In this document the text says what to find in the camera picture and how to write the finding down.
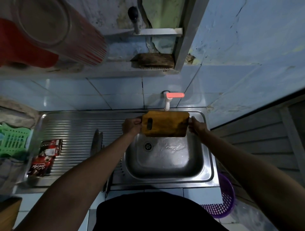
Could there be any white faucet orange handle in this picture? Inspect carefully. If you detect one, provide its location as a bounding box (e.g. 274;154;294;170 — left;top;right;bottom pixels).
163;90;185;112

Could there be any wooden knife block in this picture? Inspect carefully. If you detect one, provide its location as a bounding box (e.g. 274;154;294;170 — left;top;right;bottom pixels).
0;196;22;231

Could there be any red striped drinking glass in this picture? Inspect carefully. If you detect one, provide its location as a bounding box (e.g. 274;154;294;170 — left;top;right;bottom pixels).
12;0;108;67

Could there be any small wooden cutting board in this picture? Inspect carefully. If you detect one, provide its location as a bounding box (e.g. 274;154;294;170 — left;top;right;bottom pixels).
141;111;190;138

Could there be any wooden scrub brush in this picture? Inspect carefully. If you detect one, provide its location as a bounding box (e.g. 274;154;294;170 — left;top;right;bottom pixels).
131;53;175;70

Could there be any stainless steel sink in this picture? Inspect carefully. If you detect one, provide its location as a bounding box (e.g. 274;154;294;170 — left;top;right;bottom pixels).
14;110;220;191

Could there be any person's left forearm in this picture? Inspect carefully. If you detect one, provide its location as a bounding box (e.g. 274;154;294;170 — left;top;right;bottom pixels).
14;133;138;231

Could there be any red black sachet pack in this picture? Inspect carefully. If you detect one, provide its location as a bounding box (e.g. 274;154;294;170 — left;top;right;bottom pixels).
27;139;63;177

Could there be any black knob handle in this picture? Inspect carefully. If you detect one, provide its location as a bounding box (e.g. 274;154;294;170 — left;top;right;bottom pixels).
128;6;141;35

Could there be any purple plastic basket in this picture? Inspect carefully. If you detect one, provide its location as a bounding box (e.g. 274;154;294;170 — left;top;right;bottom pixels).
201;172;236;219

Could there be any person's right hand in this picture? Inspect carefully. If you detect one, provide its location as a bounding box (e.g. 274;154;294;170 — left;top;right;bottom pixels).
188;116;209;137

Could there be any person's right forearm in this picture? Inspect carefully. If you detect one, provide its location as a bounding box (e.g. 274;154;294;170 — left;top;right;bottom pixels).
198;132;305;231

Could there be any green plastic basket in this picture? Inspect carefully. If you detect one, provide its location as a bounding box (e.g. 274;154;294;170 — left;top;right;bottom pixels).
0;122;31;157

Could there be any grey slatted wooden door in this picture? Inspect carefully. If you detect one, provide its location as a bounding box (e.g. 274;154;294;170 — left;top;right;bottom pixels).
211;95;305;229

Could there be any checked dishcloth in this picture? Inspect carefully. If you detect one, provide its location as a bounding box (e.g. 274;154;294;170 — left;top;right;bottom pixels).
0;157;24;195

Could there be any red plastic cup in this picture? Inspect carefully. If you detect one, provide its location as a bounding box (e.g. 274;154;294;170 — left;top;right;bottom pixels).
0;18;59;68

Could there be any person's black clothing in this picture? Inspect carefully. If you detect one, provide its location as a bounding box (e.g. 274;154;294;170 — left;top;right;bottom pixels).
93;192;229;231

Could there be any person's left hand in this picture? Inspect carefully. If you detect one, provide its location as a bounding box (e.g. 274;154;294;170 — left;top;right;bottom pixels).
122;118;143;137

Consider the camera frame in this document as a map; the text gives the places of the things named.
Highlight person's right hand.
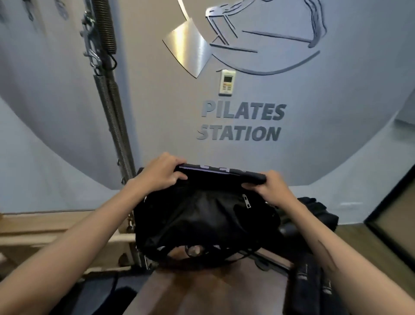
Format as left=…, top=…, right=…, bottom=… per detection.
left=242, top=170, right=297, bottom=209

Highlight person's left hand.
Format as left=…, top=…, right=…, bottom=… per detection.
left=128, top=152, right=188, bottom=199

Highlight black printed backpack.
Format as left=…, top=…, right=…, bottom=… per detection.
left=133, top=164, right=283, bottom=268

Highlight dark navy towel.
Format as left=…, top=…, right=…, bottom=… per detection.
left=321, top=269, right=349, bottom=315
left=285, top=254, right=323, bottom=315

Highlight person's left forearm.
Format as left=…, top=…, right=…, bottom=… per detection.
left=0, top=181, right=147, bottom=315

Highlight person's right forearm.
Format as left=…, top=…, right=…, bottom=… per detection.
left=275, top=198, right=415, bottom=315

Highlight black padded box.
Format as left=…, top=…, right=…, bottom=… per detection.
left=278, top=196, right=339, bottom=239

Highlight long metal coil spring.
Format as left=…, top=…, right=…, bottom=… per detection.
left=93, top=73, right=137, bottom=186
left=93, top=0, right=117, bottom=54

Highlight chrome tower pole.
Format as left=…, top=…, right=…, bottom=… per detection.
left=97, top=55, right=150, bottom=270

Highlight brown wooden side table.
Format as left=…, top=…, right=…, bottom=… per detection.
left=131, top=250, right=291, bottom=315

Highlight grey wall letters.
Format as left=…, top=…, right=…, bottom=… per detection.
left=196, top=100, right=287, bottom=142

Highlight brown blind with black frame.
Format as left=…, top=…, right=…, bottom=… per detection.
left=364, top=177, right=415, bottom=270

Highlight wooden tower frame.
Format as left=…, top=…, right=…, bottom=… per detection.
left=0, top=211, right=137, bottom=270

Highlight metal wall logo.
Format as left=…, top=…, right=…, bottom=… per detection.
left=162, top=0, right=328, bottom=79

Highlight grey wall cabinet box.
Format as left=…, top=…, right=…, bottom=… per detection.
left=394, top=97, right=415, bottom=126

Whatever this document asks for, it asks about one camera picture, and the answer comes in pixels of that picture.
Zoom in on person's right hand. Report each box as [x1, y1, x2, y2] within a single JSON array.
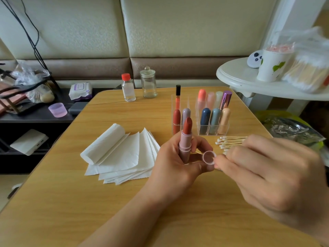
[[213, 133, 329, 240]]

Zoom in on person's left hand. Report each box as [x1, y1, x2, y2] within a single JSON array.
[[144, 132, 215, 206]]

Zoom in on red lipstick dusty pink tube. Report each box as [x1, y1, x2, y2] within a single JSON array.
[[179, 117, 193, 164]]

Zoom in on dusty pink lipstick cap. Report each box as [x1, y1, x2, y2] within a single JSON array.
[[202, 150, 217, 166]]

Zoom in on stack of white tissues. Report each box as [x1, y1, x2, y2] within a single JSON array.
[[80, 123, 161, 185]]

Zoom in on clear acrylic lipstick organizer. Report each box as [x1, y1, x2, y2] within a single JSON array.
[[175, 85, 233, 136]]

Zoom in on red lipstick mauve tube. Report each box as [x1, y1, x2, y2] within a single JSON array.
[[182, 107, 192, 127]]

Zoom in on pile of cotton swabs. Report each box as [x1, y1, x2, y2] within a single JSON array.
[[215, 134, 248, 151]]

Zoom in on white tissue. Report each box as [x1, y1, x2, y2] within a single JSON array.
[[80, 123, 127, 165]]

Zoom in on person's left forearm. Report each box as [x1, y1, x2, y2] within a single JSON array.
[[80, 195, 170, 247]]

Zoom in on yellow-green bin with bag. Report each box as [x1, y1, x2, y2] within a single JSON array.
[[257, 110, 327, 152]]

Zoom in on glass jar with lid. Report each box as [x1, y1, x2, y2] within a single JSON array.
[[140, 66, 158, 99]]

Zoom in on clear bottle red cap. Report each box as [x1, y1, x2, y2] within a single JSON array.
[[121, 73, 137, 102]]

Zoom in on white round side table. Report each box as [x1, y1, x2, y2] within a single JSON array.
[[216, 57, 329, 101]]

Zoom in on white mug green leaf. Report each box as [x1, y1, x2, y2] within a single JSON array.
[[256, 45, 295, 83]]

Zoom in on wet wipes pack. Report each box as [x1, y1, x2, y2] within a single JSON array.
[[69, 83, 94, 102]]

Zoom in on white panda figure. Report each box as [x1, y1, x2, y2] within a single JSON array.
[[247, 50, 263, 69]]

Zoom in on small purple plastic cup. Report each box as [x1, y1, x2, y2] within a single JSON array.
[[48, 103, 68, 118]]

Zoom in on black low shelf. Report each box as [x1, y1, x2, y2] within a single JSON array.
[[0, 87, 116, 175]]

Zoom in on white power bank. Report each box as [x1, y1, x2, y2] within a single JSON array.
[[10, 128, 49, 156]]

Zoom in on beige padded backrest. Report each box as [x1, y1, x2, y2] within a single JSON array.
[[0, 0, 281, 88]]

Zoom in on crumpled clear plastic bag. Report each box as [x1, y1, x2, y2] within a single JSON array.
[[10, 61, 54, 104]]

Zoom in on pink tray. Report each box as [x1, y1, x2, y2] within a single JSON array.
[[0, 82, 24, 116]]

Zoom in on black cables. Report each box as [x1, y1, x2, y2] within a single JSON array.
[[0, 0, 54, 83]]

* _About this task_
Scan the records for lines that hold "text", and reproduce each one you find.

* _Exercise solution_
In this document the text says what to find in the camera picture and how to write the finding down.
Consider the camera frame in this document as a map; the text gives the places of the things named.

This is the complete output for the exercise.